▶ [WORK REQUIRED] A faithful copy of the listing below is needed, with its pictures left out.

▶ [DATA EXCERPT]

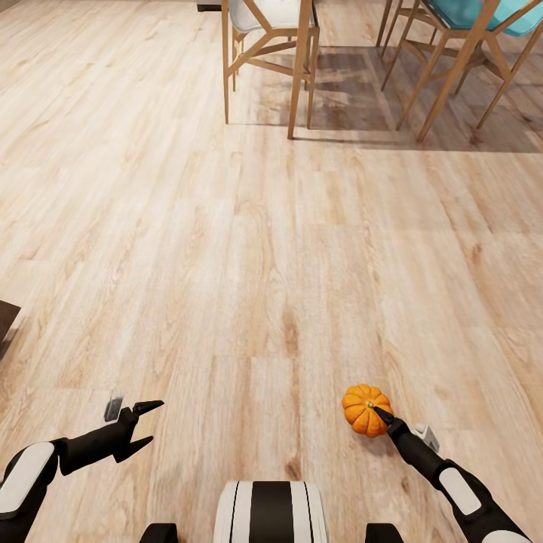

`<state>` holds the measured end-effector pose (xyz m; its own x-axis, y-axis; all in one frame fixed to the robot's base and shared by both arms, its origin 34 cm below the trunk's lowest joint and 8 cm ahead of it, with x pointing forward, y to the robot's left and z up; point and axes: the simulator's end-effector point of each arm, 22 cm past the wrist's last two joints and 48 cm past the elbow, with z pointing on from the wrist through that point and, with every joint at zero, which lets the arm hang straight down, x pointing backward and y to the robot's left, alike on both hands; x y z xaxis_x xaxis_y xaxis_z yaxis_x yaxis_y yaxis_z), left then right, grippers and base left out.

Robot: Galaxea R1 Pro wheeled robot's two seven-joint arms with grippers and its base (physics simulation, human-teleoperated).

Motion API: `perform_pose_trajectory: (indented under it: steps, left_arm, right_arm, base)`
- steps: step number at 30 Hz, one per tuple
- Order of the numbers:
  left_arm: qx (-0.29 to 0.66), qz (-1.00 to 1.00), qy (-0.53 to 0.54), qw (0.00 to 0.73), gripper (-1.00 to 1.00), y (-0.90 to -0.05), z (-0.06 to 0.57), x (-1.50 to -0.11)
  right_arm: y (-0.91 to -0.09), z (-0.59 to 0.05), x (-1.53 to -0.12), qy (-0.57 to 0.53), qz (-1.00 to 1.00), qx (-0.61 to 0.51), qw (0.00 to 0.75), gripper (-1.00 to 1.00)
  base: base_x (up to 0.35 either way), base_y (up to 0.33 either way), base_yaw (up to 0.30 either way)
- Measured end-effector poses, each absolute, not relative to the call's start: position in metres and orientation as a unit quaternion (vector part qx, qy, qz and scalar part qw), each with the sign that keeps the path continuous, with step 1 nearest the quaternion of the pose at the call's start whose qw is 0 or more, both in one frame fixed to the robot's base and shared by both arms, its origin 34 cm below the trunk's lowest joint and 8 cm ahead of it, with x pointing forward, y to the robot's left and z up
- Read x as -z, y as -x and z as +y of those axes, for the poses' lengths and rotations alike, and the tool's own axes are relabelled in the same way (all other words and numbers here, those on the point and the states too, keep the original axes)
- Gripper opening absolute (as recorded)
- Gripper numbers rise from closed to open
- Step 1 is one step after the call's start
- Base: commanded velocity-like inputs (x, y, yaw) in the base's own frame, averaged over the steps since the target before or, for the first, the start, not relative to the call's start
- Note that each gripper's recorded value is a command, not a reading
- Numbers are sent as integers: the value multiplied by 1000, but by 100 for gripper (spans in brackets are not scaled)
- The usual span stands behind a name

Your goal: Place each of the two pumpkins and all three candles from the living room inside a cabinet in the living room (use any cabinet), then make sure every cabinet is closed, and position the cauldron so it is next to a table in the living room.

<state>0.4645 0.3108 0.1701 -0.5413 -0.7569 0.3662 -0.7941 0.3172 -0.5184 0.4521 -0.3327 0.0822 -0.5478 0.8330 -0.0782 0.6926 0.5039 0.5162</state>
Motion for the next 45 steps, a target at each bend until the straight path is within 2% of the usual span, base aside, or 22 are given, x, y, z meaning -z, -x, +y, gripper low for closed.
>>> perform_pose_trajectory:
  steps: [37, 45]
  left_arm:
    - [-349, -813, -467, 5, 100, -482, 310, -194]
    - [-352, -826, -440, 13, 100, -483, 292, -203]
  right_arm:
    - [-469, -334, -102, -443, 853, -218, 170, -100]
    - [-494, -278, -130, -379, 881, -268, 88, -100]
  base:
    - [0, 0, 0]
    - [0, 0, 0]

▶ [RESPONSE BELOW]
`<state>` holds the measured end-effector pose (xyz m; its own x-axis, y-axis; all in one frame fixed to the robot's base and shared by both arms, its origin 34 cm below the trunk's lowest joint and 8 cm ahead of it, with x pointing forward, y to the robot's left and z up; point and axes: the simulator's end-effector point of each arm, 22 cm past the wrist's last two joints and 48 cm past the elbow, with z pointing on from the wrist through that point and, with every joint at zero, which lets the arm hang straight down, x pointing backward and y to the robot's left, alike on both hands; x y z xaxis_x xaxis_y xaxis_z yaxis_x yaxis_y yaxis_z), left then right, grippers and base left out.

Robot: Galaxea R1 Pro wheeled robot's two seven-joint arms with grippers and its base (physics simulation, human-teleoperated).

Motion API: `perform_pose_trajectory: (indented under it: steps, left_arm, right_arm, base)`
- steps: step number at 30 Hz, one per tuple
- Order of the numbers:
  left_arm: qx (-0.29 to 0.66), qz (-1.00 to 1.00), qy (-0.53 to 0.54), qw (0.00 to 0.73), gripper (-1.00 to 1.00), y (-0.90 to -0.05), z (-0.06 to 0.57), x (-1.50 to -0.11)
  right_arm: y (-0.91 to -0.09), z (-0.59 to 0.05), x (-1.53 to -0.12), qy (-0.57 to 0.53), qz (-1.00 to 1.00), qx (-0.61 to 0.51), qw (0.00 to 0.75), gripper (-1.00 to 1.00)
  base: base_x (up to 0.35 either way), base_y (up to 0.33 either way), base_yaw (up to 0.30 either way)
- Measured end-effector poses, each absolute, not relative to the call's start: position in metres and orientation as a unit quaternion (vector part qx, qy, qz and scalar part qw), each with the sign that keeps the path continuous, with step 1 nearest the quaternion of the pose at the call's start whose qw is 0 or more, both in one frame fixed to the robot's base and shared by both arms, its origin 34 cm below the trunk's lowest joint and 8 cm ahead of it, with x pointing forward, y to the robot's left and z up
- Read x as -z, y as -x and z as +y of those axes, for the poses' lengths and rotations alike, and the tool's own axes are relabelled in the same way (all other words and numbers here, those on the point and the states too, keep the original axes)
- Gripper opening absolute (as recorded)
- Gripper numbers rise from closed to open
- Step 1 is one step after the call's start
- Base: commanded velocity-like inputs (x, y, yaw) in the base's own frame, averaged over the steps since the target before or, for the first, the start, not relative to the call's start
- Note that each gripper's recorded value is a command, not a reading
- Numbers are sent as integers: the value multiplied by 1000, but by 100 for gripper (spans in brackets are not scaled)
- The usual span stands behind a name

Your goal: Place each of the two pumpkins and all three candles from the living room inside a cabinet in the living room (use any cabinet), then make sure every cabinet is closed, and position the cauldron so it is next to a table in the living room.

<state>0.4645 0.3108 0.1701 -0.5413 -0.7569 0.3662 -0.7941 0.3172 -0.5184 0.4521 -0.3327 0.0822 -0.5478 0.8330 -0.0782 0.6926 0.5039 0.5162</state>
Motion for the next 45 steps, a target at each bend until the straight path is within 2% of the usual span, base aside, or 22 are given, x, y, z meaning -z, -x, +y, gripper low for closed.
>>> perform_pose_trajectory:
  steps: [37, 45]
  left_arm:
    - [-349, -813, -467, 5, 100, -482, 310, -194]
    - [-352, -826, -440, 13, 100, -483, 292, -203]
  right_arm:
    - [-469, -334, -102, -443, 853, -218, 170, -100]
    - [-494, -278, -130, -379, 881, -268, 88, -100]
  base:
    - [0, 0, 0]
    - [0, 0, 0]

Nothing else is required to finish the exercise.